I also discussed the growing influence of the NIMBY (“Not in My Backyard”) phenomenon, which, much like Wisconsin weather, can quickly escalate into vocal opposition, forcing entrepreneurs to reconsider the risk/reward of their projects. NIMBY has long existed, driven by residents who prefer the status quo and fear the unknown impacts of new business ventures.
NIMBY can halt projects in their tracks. Entrepreneurs see the trend leading to heated public hearings, increased project costs, delays, and often the rejection of development proposals or denial of building permits. When they sense a NIMBY storm brewing, they tend to reassess their risk/reward calculations.
The concept of risk and reward is well understood in the investment world and applies equally to family and individual projects and purchasing decisions. At the CEDC, we frequently discuss risk and reward when assisting entrepreneurs in our HATCH, coaching, or mentoring programs.
Economic developers often try to gauge risk tolerance. We recognize that communities, like entrepreneurs, must take risks.

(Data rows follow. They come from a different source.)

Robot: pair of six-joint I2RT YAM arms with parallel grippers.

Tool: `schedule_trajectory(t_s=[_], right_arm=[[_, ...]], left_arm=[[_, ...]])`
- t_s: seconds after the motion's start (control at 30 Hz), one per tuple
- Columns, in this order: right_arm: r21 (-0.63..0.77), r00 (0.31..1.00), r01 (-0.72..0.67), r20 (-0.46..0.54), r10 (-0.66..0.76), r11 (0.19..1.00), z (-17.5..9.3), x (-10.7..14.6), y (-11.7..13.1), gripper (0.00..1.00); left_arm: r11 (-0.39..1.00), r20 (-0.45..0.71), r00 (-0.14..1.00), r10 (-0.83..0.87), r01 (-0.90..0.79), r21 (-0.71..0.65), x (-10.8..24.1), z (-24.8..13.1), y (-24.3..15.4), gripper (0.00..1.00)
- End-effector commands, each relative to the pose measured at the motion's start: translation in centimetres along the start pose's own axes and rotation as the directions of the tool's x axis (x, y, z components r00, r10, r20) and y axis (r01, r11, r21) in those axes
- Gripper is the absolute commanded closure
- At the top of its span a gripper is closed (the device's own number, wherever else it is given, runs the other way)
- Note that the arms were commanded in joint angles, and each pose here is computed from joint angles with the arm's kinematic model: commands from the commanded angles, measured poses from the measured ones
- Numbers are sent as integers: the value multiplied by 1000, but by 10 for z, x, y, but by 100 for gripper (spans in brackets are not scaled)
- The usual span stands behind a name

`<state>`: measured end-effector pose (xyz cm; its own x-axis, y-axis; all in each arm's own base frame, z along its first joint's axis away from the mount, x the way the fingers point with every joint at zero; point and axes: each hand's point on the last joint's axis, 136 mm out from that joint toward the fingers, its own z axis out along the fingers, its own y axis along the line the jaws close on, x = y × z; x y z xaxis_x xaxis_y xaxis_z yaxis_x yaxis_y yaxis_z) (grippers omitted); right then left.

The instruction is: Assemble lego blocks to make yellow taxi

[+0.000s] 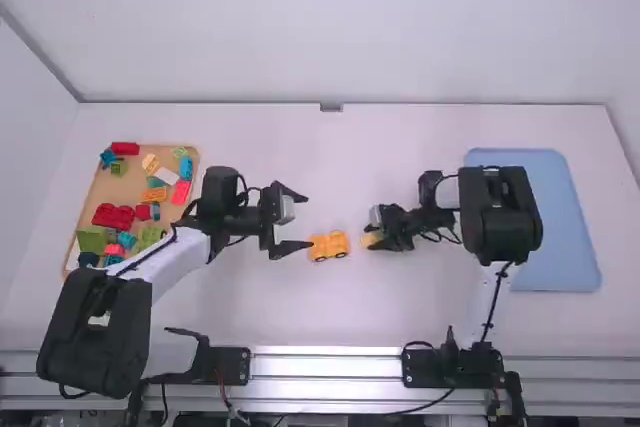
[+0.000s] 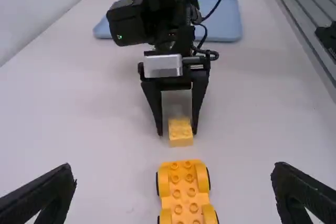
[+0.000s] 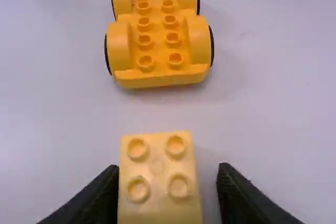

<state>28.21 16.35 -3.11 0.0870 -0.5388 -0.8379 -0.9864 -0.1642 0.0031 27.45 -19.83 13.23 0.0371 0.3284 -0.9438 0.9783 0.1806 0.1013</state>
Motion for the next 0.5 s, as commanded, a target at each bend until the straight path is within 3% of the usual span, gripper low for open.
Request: schedule_trajectory(t_s=[0.0, 0.1, 0.17, 0.23, 0.3, 0.47], right_arm=[[-22, 997, -79, -29, 78, 997, 8, 9, 11, 61], [-20, 995, -100, -26, 100, 995, 9, 9, 11, 68], [-15, 994, -110, -24, 109, 994, 7, 10, 11, 67], [-16, 992, -124, -24, 124, 992, 5, 10, 12, 47], [-21, 992, -125, -24, 125, 992, 5, 10, 13, 45], [-2, 989, -145, -16, 145, 989, -1, 13, 11, 55]], left_arm=[[999, 16, 1000, -14, 14, 30, -1, 2, -6, 1], [1000, 16, 1000, -17, 17, 25, 0, 0, -5, 1], [1000, 15, 1000, -18, 18, 23, 0, 0, -5, 1], [1000, 15, 1000, -19, 18, 25, 0, 0, -5, 1], [999, 14, 1000, -20, 20, 25, 1, 0, -5, 1], [999, 13, 1000, -24, 24, 26, 1, 0, -5, 1]])
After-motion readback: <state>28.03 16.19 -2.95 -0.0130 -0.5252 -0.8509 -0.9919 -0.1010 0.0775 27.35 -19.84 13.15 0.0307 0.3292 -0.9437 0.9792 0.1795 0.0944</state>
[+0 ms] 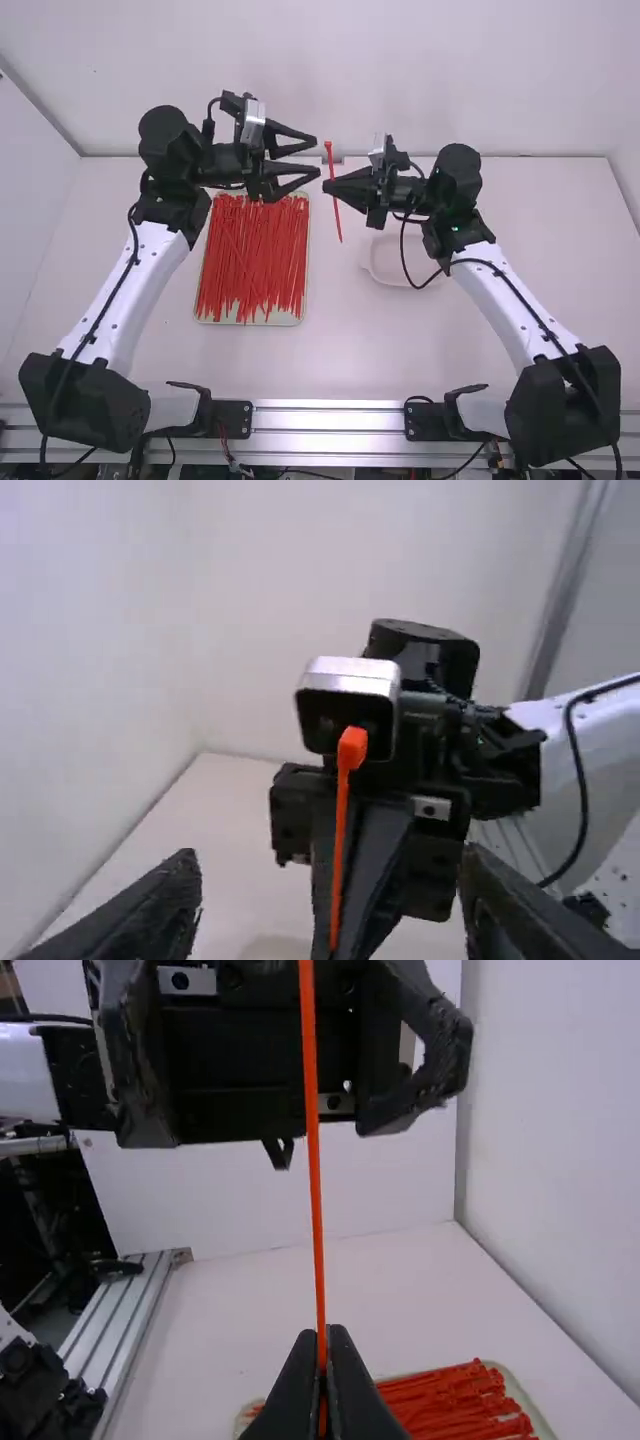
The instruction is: Fasten the cable tie
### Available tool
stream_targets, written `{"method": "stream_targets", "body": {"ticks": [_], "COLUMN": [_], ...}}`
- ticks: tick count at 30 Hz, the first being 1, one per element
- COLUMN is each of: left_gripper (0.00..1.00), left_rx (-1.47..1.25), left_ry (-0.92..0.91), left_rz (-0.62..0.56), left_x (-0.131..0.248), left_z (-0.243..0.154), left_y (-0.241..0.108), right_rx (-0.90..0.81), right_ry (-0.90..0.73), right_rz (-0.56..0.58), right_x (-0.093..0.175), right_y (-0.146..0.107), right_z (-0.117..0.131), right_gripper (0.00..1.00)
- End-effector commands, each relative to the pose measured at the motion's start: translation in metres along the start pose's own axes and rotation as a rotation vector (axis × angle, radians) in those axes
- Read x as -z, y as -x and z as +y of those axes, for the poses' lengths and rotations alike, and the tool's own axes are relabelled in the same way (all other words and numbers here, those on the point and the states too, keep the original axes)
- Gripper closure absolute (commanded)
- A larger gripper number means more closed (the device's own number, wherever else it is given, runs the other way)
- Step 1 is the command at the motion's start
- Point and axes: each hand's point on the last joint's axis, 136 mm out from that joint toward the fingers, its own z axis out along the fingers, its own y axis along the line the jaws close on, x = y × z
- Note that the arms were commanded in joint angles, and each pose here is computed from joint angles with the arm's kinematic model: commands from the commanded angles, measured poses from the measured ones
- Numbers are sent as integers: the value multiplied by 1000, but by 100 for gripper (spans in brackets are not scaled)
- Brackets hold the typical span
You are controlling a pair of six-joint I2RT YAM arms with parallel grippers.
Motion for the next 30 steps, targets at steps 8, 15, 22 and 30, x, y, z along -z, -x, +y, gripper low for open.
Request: {"method": "stream_targets", "body": {"ticks": [8, 15, 22, 30], "left_gripper": [73, 92, 95, 98], "left_rx": [-60, -38, -26, -13], "left_ry": [-67, -60, -51, -26], "left_rz": [-11, -30, -32, -40], "left_x": [-10, -16, -18, -18], "left_z": [-16, -18, -16, -12], "left_y": [12, 18, 17, 18], "right_rx": [15, 16, 22, 15], "right_ry": [23, 24, 40, 26], "right_rz": [-16, -16, -15, -14], "right_x": [-4, -5, -9, -5], "right_y": [13, 13, 12, 12], "right_z": [3, 4, 8, 4], "right_gripper": [100, 100, 100, 100]}}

NIMBY can sometimes indicate a community’s level of risk aversion. As risk aversion grows, common indicators emerge. Local government bodies, such as city councils and planning and zoning boards, develop a history of stifling project ideas through excessive questioning. They rely on “we’ve always done it this way” thinking and resist considering new approaches. Members of these bodies may overthink decisions (analysis paralysis) and procrastinate, fearing the risk. They worry that economic development projects will fail, money will be lost, and the efforts won’t pay off.
NIMBY often exacerbates risk aversion by leveraging social media addictions and distrust of government, organizations, and businesses. As it grows, like a BANANA (Build Absolutely Nothing Anywhere Near Anyone), it skews the risk/reward equation, causing more residents to fear that economic development projects or entrepreneurial ideas will fail.
At CEDC, we are not paralyzed by the fear of failure. We are optimistic and understand that the risk of doing nothing is greater than the risk of taking action. We celebrate failure as part of the economic development process, knowing that it is not fatal but rather a fertile ground for outstanding future results.